La primera novela que yo leí de Vargas Llosa, Pantaleón y las visitadoras, me pareció algo frívola para mi gravedad adolescente. Los jóvenes, ya se sabe, se toman a sí mismos demasiado en serio. Claro que el autor peruano —entonces todavía solo peruano— venía de publicar una de las cumbres de la literatura hispanoamericana del pasado siglo, Conversación en La Catedral, esa sí, una obra extensa y exigente, por la que además no ha pasado el tiempo como ocurre con tantas otras —como, por ejemplo, para mí, la Rayuela de Cortázar—. Desde entonces Mario, que indudablemente era un escritor vocacional, un corredor de fondo, ha ido dando a sus lectores admirables creaciones, como La ciudad y los perros, La guerra del fin del mundo, La fiesta del Chivo... y algunas otras más gamberras y un tanto pornográficas, entre las que se encuentran, por ejemplo, las historias de Lucrecia y Rigoberto.
Esto que acabo de contar es la causa de su fama y de sus premios, el Nobel y los otros; causa también de su sillón en la Real Academia Española.
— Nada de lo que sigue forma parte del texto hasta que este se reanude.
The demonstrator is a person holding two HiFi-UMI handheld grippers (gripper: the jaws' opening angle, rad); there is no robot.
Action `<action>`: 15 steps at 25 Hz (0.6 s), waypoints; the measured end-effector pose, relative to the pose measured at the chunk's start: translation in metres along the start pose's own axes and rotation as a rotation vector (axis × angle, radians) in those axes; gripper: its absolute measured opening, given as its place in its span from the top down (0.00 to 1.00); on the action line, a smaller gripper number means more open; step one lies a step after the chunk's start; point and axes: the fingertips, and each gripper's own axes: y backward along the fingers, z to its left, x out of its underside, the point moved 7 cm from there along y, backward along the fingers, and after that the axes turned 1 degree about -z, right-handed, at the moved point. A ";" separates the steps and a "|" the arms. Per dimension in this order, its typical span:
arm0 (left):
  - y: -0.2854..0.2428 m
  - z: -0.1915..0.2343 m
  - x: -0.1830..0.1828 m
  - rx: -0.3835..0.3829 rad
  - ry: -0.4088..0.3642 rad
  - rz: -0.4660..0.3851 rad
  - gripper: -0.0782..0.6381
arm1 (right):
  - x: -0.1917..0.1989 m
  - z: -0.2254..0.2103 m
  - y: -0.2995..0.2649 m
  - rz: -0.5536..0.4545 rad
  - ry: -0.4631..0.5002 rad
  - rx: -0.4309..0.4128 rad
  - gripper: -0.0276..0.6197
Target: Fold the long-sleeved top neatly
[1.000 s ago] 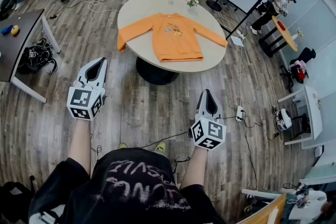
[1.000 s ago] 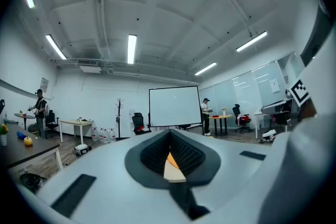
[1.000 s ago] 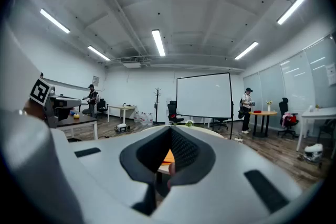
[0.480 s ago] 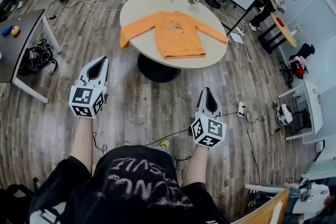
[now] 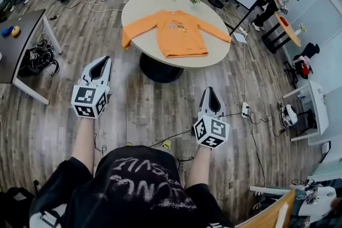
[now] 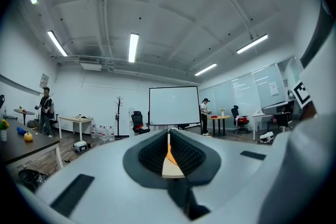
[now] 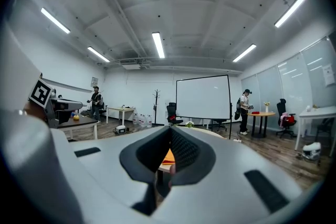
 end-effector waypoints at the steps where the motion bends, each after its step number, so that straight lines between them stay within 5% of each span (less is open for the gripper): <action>1: 0.000 0.000 0.000 0.002 0.001 0.000 0.87 | 0.000 0.000 0.001 -0.002 0.000 0.001 0.95; 6: -0.001 -0.004 -0.002 0.013 0.001 0.002 0.73 | 0.000 -0.002 0.002 -0.004 -0.005 0.006 0.88; 15: -0.001 -0.004 0.007 0.021 0.009 0.022 0.70 | 0.005 0.001 0.004 0.008 -0.002 0.011 0.81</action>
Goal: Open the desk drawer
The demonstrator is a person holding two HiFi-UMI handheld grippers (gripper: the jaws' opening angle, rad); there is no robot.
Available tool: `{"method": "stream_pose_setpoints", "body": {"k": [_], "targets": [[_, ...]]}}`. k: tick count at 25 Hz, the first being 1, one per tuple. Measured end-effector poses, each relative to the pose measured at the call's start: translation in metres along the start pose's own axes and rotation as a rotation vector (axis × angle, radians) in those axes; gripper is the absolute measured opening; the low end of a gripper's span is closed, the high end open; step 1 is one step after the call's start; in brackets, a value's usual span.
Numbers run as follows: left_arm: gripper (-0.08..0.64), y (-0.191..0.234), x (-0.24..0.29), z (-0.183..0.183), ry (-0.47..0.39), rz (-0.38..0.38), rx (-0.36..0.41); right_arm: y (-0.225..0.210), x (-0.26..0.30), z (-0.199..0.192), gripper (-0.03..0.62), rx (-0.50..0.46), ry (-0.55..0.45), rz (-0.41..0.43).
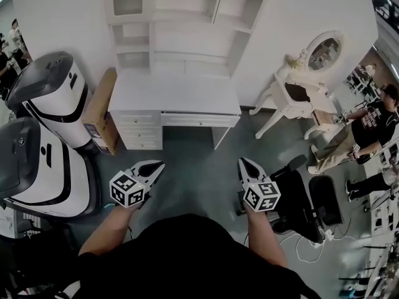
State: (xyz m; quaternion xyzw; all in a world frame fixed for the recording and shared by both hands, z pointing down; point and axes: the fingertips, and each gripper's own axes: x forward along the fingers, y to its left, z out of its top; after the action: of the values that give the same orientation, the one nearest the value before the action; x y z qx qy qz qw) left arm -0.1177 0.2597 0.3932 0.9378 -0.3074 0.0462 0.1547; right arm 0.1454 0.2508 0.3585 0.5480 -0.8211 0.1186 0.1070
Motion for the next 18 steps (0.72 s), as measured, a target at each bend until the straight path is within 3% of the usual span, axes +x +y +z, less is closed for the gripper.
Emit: {"method": "stream_pose_setpoints", "body": {"k": [7,18], "targets": [[0.009,0.001,-0.001,-0.012,-0.01,-0.023,-0.044,0.002,0.006,-0.007,0.002,0.068,0.035,0.028],[0.009,0.02,-0.001,-0.008,-0.009,0.021,-0.03,-0.007,0.04,-0.013,0.002,0.095,0.051,0.077]]}}
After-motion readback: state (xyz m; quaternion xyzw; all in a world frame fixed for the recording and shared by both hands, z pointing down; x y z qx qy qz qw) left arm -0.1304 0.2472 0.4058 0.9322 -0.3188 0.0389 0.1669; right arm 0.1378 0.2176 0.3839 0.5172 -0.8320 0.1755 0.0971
Y sin embargo Vargas Llosa era también un gran lector, irreductible, sin concesiones. Eso para mí es una de las cualidades más importantes de un escritor: ser buen lector. Para Mario la literatura era una religión. La suya, puesto que no tenía alguna otra de las que giran en torno a un dios. Y para que un escritor sea un buen lector tiene que ser generoso e inteligente. Por eso a mí me gustaba el autor de La tía Julia y el escribidor. Porque sabía admirar a sus contemporáneos. No en vano dos de sus mejores obras son ensayos sobre otros escritores, García Márquez y José María Arguedas. El primero, además, convertido en enemigo acérrimo tras el famoso puñetazo de 1966.
La larga vida de Mario que acaba de llegar a su fin deja tras de sí un modesto alboroto de disconformidad. Una marejadilla de censuras a su talante conservador. Pero Mario, en lo literario, era radicalmente liberal. Y admiraba, por ejemplo, a aquel a quien había dejado un ojo morado y retirado el saludo.
Yo tuve la suerte de encontrarme con Vargas Llosa en uno de sus últimos actos públicos, hace un año y pico, en lo que parecía el inicio de una gran amistad. Pero, como me ocurrió con el gran Rafael Azcona, apenas llegué al muelle con el tiempo justo para despedirme con un pañuelo, como en las fotos de Martí.
Mario, que denostaba dolorosamente el Perú en sus memorias y en algunas de sus novelas, volvió, en contra de lo que hiciera Borges, a morir a su patria. Y ahora, desde allí, al Parnaso.